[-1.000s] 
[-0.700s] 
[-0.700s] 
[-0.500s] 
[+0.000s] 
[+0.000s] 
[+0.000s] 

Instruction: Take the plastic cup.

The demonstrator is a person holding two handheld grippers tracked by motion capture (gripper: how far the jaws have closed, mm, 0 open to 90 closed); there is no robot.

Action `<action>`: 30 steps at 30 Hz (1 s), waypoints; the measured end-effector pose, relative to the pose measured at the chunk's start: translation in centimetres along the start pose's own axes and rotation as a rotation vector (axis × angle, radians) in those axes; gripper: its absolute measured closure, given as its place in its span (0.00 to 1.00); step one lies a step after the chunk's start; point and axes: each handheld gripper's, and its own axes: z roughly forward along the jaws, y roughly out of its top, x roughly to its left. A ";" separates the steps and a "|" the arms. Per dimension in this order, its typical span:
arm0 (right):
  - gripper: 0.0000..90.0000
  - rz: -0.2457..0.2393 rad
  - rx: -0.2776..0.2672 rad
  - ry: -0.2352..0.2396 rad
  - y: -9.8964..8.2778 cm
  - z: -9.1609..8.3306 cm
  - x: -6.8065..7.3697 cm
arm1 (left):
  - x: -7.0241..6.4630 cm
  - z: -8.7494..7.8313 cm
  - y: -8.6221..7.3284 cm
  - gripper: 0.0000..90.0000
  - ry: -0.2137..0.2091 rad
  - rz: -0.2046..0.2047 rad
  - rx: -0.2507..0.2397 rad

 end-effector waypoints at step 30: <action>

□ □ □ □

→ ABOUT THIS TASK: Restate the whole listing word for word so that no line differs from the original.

→ RESPONSE TO THE TASK:
[-1.000s] 
[-0.700s] 
[-0.700s] 
[-0.500s] 
[+0.000s] 
[+0.000s] 
[+0.000s] 

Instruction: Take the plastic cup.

The demonstrator is a person holding two handheld grippers tracked by motion capture (gripper: how far the jaws have closed, mm, 0 open to 90 closed); there is no robot.

Action `<action>`: 30 steps at 30 Hz (1 s), waypoints; the measured end-effector pose, relative to the pose measured at the chunk's start: translation in centimetres along the start pose's own axes and rotation as a rotation vector (axis × angle, radians) in those axes; gripper: its absolute measured closure, given as its place in its span (0.00 to 1.00); step one lies a step after the chunk's start; point and axes: each handheld gripper's, and its own axes: z roughly forward along the jaws, y roughly out of its top, x roughly to its left. A ";" separates the steps and a "|" the arms. Per dimension in this order, its typical span:
arm0 (right):
  - gripper: 0.0000..90.0000
  - rz: -0.2457..0.2393 rad
  - rx: -0.2776..0.2672 rad
  - ry: -0.2352..0.2396 rad
  - y: -9.8964..8.2778 cm
  - z: -9.1609..8.3306 cm
  - x: -6.8065..7.3697 cm
arm1 (left):
  - x: -7.0241..6.4630 cm
  - z: -8.7494..7.8313 cm
  - y: -8.6221..7.3284 cm
  - gripper: 0.0000..90.0000
  - ry: -0.2137..0.2091 rad
  - rz: -0.2046..0.2047 rad
  - rx: -0.2507..0.2397 rad

 end-effector waypoints at step 30: <action>

The response to this exercise has been given in full.